Il n’est évidemment pas concevable, ne fut-ce que budgétairement, de généraliser le principe d’une double offre de transport en commun. Il serait plus pertinent d’améliorer la fiabilité et la fréquence des services existants avant d’envisager de les dédoubler. Chaque mode de transport a son échelle de pertinence, et c’est davantage sur les complémentarités qu’il faut pouvoir jouer.
Lors du colloque sur les routines dont je vous partage ici quelques enseignements, plusieurs chercheurs se sont intéressés aux « STP », services de transports personnalisés (auto-partage, vélos en libre service, co-voiturage, etc.). Ces moyens de transport ne sont ni des modes strictement individuels ni des modes collectifs organisés mais des solution qui se situent à l’intersection des ces deux catégories. Ils sont organisés de manière collective, soit par le privé soit par le public. D’après les études présentées, ces services ne sont pas tant utilisés comme solutions de rechange (routines dormantes) mais entrent à proprement parlé dans les routines de leurs utilisateurs, à travers un usage régulier. Ces STP seraient donc un vrai levier pour une mobilité durable mais leur développement souffrirait de limites institutionnelles et administratives.

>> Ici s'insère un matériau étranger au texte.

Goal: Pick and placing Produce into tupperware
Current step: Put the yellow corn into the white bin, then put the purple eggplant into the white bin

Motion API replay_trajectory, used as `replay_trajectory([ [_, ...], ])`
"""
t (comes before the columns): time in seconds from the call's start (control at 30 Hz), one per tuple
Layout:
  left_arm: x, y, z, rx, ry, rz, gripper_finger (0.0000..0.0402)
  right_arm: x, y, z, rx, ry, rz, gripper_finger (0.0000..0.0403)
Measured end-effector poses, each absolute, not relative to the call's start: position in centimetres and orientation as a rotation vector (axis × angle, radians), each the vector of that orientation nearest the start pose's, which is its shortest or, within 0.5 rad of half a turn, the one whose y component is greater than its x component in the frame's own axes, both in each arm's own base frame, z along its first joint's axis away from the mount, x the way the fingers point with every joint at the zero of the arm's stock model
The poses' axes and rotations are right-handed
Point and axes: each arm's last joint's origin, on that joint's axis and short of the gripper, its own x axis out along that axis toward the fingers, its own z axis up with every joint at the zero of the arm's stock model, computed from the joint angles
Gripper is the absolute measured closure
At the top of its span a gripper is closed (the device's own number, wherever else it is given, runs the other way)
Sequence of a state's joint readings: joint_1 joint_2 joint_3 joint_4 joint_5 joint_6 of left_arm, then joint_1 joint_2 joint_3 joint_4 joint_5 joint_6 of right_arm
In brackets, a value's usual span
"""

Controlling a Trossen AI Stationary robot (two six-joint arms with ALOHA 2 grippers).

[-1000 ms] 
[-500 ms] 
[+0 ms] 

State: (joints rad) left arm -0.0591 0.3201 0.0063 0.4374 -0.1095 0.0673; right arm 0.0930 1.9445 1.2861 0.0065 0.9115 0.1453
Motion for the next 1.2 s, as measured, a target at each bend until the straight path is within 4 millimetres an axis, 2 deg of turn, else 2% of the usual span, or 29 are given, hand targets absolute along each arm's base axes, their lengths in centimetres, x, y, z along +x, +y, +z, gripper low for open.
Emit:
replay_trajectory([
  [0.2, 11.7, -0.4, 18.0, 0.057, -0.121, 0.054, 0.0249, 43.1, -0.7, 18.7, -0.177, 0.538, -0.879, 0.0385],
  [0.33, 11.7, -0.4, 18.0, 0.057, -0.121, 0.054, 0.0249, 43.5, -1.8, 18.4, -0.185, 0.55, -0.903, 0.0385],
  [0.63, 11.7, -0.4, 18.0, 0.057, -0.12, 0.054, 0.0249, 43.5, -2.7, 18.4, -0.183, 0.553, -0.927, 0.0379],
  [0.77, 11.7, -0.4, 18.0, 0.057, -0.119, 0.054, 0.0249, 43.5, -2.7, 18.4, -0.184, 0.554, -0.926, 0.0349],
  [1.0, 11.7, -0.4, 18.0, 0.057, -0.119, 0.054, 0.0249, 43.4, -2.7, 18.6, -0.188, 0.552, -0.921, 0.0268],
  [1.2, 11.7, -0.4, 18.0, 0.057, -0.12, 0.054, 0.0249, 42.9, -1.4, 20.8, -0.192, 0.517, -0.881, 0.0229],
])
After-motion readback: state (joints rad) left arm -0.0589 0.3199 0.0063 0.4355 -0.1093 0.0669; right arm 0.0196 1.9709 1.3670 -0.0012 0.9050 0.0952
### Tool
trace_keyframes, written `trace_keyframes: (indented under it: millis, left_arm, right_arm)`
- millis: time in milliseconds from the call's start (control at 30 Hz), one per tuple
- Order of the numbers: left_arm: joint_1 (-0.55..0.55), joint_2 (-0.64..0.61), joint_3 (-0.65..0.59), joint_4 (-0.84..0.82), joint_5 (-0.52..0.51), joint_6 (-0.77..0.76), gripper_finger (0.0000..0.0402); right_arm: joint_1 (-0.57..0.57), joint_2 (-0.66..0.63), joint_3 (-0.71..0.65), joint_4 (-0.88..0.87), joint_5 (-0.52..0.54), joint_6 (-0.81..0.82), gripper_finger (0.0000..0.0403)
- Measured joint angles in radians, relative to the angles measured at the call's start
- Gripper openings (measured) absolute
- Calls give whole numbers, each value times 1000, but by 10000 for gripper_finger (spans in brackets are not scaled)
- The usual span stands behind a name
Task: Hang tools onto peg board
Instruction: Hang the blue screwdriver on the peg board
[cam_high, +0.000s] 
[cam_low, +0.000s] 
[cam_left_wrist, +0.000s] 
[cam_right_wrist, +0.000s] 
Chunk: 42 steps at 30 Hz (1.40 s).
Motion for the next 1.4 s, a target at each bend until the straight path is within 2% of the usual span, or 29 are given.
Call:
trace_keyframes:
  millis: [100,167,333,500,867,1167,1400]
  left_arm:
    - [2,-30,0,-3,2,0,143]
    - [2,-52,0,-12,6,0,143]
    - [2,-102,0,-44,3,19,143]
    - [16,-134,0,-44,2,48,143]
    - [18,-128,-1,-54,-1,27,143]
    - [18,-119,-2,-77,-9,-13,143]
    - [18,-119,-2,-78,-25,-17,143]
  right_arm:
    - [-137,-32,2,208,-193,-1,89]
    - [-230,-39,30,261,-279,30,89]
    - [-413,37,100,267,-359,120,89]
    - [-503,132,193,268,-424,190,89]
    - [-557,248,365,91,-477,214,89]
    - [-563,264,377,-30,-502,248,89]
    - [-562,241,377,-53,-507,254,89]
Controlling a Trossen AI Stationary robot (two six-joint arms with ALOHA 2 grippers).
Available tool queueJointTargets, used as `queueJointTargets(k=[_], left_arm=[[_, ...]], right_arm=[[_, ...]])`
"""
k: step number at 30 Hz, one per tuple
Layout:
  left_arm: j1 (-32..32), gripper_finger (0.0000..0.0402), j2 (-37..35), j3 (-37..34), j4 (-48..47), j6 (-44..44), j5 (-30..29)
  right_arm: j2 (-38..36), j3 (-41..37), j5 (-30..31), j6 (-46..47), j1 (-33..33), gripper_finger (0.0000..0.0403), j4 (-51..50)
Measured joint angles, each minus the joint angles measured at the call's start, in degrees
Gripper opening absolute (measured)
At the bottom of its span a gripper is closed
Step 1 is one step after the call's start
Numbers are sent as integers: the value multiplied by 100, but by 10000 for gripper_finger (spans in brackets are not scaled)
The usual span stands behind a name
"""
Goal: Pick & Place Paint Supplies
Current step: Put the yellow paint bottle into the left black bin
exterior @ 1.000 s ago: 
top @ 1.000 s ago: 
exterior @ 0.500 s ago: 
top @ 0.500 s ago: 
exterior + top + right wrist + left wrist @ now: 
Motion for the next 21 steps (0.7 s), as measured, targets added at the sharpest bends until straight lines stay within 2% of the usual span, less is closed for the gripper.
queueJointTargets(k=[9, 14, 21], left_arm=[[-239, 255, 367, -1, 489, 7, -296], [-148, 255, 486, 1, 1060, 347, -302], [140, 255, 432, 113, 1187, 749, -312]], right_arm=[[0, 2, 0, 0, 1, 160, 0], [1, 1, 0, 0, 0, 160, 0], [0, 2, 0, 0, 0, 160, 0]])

Il apparaît aussi dans les résultats présentés que ces services ne touchent encore qu’un public très réduit, au profil socio-économique élevé. Par exemple, une expérience pilote de mise en auto-partage d’une voiture électrique auprès d’un immeuble à logements sociaux s’est avérée infructueuse (1 seul abonné après une année entière alors que le service était proposé à un prix très démocratique) ou encore le même service de vélos partagés utilisés jusqu’à 7 fois par jour dans un quartier favorisé contre moins d’une fois par jour dans un quartier plus précarisé. Expérimenter d’autres mobilités n’est donc pas à la portée de tout un chacun, surtout si aucune rupture dans les routines de déplacement quotidiennes ne l’y pousse. Il semble donc qu’un accompagnement dans l’expérimentation, type marketing individuel, soit souvent bien utile. D’autres voies sont aussi à explorer, comme celles de partenariats avec des acteurs sociaux ou des projets co-construits avec les citoyens eux-mêmes à travers des ateliers, afin d’organiser de nouveaux services de transports personnalisés.
Il faut sans doute oser sortir des cadres habituels, innover, pas uniquement sur les techniques de déplacement mais également sur leur gouvernance. En passant du transport aux mobilités, on quitte le champ des ingénieurs pour entrer dans celui des sociologues ; d’où le succès et l’intérêt des colloques du groupe « Mobilités spatiales et fluidité sociale ».